Work instruction
Only lines containing the string "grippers" belong in the answer; find them in the records and copy them.

[Recorded data]
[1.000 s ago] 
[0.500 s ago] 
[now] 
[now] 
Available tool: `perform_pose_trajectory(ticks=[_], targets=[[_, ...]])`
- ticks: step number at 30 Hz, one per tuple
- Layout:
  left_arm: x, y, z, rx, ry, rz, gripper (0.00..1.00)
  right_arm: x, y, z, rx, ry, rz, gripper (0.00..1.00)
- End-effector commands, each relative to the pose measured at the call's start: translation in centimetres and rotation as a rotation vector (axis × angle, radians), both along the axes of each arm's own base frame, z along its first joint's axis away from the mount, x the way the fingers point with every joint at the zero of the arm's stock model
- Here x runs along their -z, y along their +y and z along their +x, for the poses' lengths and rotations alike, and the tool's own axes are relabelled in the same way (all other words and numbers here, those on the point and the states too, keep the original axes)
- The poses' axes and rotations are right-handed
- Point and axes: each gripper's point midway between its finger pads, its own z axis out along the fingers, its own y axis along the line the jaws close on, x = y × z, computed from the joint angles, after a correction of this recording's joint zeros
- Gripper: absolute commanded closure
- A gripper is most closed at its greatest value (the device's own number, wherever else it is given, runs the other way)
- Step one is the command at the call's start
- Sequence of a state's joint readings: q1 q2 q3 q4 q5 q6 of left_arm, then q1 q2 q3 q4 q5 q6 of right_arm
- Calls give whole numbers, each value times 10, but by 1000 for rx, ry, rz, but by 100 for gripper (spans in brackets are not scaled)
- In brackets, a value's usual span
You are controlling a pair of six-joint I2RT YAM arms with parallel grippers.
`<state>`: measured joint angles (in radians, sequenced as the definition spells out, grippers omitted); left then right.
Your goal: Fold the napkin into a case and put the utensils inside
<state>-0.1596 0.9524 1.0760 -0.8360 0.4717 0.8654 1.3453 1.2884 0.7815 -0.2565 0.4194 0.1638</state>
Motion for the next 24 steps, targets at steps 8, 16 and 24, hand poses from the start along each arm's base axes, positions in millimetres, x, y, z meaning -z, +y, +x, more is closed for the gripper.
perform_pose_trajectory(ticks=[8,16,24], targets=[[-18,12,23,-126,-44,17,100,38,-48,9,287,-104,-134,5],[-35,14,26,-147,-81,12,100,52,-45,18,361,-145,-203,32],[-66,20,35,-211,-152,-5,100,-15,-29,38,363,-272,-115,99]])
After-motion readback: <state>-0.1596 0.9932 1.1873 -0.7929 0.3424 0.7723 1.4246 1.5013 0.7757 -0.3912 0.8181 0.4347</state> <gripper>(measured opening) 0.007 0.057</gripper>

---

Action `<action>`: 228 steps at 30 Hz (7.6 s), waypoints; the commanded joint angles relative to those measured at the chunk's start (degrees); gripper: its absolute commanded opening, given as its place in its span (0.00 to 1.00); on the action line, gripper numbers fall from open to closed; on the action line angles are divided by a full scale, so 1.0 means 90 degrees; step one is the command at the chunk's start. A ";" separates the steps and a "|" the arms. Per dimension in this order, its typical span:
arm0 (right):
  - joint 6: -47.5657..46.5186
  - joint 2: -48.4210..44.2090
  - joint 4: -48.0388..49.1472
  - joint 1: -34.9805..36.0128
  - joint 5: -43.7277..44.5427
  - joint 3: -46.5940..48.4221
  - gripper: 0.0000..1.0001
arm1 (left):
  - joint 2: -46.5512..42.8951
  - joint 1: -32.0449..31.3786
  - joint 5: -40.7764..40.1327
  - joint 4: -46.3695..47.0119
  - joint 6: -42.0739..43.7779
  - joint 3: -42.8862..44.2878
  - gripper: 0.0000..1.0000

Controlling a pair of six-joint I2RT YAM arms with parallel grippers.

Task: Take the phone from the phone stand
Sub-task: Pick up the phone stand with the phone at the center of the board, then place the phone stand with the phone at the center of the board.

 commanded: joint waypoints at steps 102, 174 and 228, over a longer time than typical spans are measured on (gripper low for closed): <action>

Answer space
You are controlling a pair of six-joint I2RT YAM arms with parallel grippers.
`<state>`: measured joint angles (in radians, sequenced as the definition spells out, grippers omitted); left then right.
Controlling a pair of six-joint I2RT YAM arms with parallel grippers.

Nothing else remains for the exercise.